In the last decade, computational models of the brain have become the gold standard tool for investigating traumatic brain injury (TBI) mechanisms and developing novel protective equipment and other safety countermeasures. However, most studies utilizing finite element (FE) models of the brain have been conducted using models developed to represent the average neuroanatomy of a target demographic, such as the 50th percentile male. Although this is an efficient strategy, it neglects normal anatomical variations present within the population and their contributions on the brain's deformation response. As a result, the contributions of structural characteristics of the brain, such as brain volume, on brain deformation are not well understood. The objective of this study was to develop a set of statistical regression models relating measures of the size and shape of the brain to the resulting brain deformation. This was performed using a database of 125 subject-specific models, simulated under six independent head kinematic boundary conditions, spanning a range of impact modes (frontal, oblique, side), severity (non-injurious and injurious), and environments (volunteer, automotive, and American football). Two statistical regression techniques were utilized. First, simple linear regression (SLR) models were trained to relate intracranial volume (ICV) and the 95th percentile of maximum principal strain (MPS-95) for each of the impact cases. Second, a partial least squares regression model was constructed to predict MPS-95 based on the affine transformation parameters from each subject, representing the size and shape of their brain, considering the six impact conditions collectively. Both techniques indicated a strong linear relationship between ICV and MPS-95, with MPS-95 varying by approximately 5% between the smallest and largest brains. This difference represented up to 40% of the mean strain across all subjects. This study represents a comprehensive assessment of the relationships between brain anatomy and deformation, which is crucial for the development of personalized protective equipment, identifying individuals at higher risk of injury, and using computational models to aid clinical diagnostics of TBI.

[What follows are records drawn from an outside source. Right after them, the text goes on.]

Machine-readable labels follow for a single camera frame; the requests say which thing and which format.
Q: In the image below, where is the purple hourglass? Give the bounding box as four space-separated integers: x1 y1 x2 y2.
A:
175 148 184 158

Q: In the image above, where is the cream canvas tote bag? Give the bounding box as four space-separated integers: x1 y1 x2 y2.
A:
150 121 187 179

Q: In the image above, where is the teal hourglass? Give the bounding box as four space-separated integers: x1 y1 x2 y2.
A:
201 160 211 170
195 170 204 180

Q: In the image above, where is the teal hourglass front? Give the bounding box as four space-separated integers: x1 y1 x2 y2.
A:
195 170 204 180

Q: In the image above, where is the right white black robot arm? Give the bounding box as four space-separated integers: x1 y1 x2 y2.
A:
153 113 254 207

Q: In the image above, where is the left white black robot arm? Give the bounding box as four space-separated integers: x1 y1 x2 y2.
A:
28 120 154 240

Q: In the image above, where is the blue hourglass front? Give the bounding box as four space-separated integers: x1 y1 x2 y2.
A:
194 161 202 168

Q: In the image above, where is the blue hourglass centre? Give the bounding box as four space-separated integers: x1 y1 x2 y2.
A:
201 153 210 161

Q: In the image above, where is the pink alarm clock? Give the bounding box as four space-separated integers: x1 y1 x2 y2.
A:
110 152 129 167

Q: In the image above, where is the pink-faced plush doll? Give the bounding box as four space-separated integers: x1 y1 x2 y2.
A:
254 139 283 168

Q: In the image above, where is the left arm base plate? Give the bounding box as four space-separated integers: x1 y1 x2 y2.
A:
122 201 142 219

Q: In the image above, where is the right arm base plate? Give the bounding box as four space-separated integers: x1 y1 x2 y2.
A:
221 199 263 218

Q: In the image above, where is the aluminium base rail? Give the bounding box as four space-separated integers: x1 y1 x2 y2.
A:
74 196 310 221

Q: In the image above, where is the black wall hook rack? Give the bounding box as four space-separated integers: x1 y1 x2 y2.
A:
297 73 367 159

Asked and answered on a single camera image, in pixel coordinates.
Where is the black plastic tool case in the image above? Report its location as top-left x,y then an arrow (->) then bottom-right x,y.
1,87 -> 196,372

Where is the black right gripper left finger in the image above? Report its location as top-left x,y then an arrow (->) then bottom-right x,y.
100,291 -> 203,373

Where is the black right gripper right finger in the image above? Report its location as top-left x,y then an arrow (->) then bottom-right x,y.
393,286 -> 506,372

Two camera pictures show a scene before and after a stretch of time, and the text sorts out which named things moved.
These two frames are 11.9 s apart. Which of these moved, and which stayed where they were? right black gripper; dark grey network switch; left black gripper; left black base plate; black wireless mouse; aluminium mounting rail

在过去的十年中,大脑计算模型已成为研究创伤性脑损伤(TBI)机制、开发新型保护设备和其他安全对策的金标准工具。然而,大多数利用大脑有限元(FE)模型的研究都是使用代表目标人群平均神经解剖结构的模型进行的,例如 50 百分位数男性。尽管这是一种有效的策略,但它忽略了人群中存在的正常解剖变异及其对大脑变形响应的贡献。因此,大脑的结构特征,如脑容量,对大脑变形的贡献尚不清楚。本研究的目的是开发一组统计回归模型,将大脑大小和形状的测量值与大脑的变形结果联系起来。这是通过使用 125 个特定于主题的模型数据库来完成的,这些模型是在六个独立的头部运动学边界条件下模拟的,涵盖了各种冲击模式(正面、斜向、侧面)、严重程度(非损伤和损伤)和环境(志愿者、汽车和美式足球)。使用了两种统计回归技术。首先,训练简单线性回归(SLR)模型以将颅内体积(ICV)和最大主应变(MPS-95)的第 95 百分位数相关联,对于每个冲击案例。其次,构建了偏最小二乘回归模型,根据每个受试者的仿射变换参数预测 MPS-95,代表其大脑的大小和形状,同时考虑到六个冲击条件。这两种技术都表明 ICV 和 MPS-95 之间存在很强的线性关系,最小和最大大脑之间的 MPS-95 差异约为 5%。这种差异代表了所有受试者平均应变的 40%。本研究代表了对大脑解剖结构和变形之间关系的全面评估,这对于开发个性化保护设备、识别受伤风险较高的个体以及使用计算模型辅助 TBI 的临床诊断至关重要。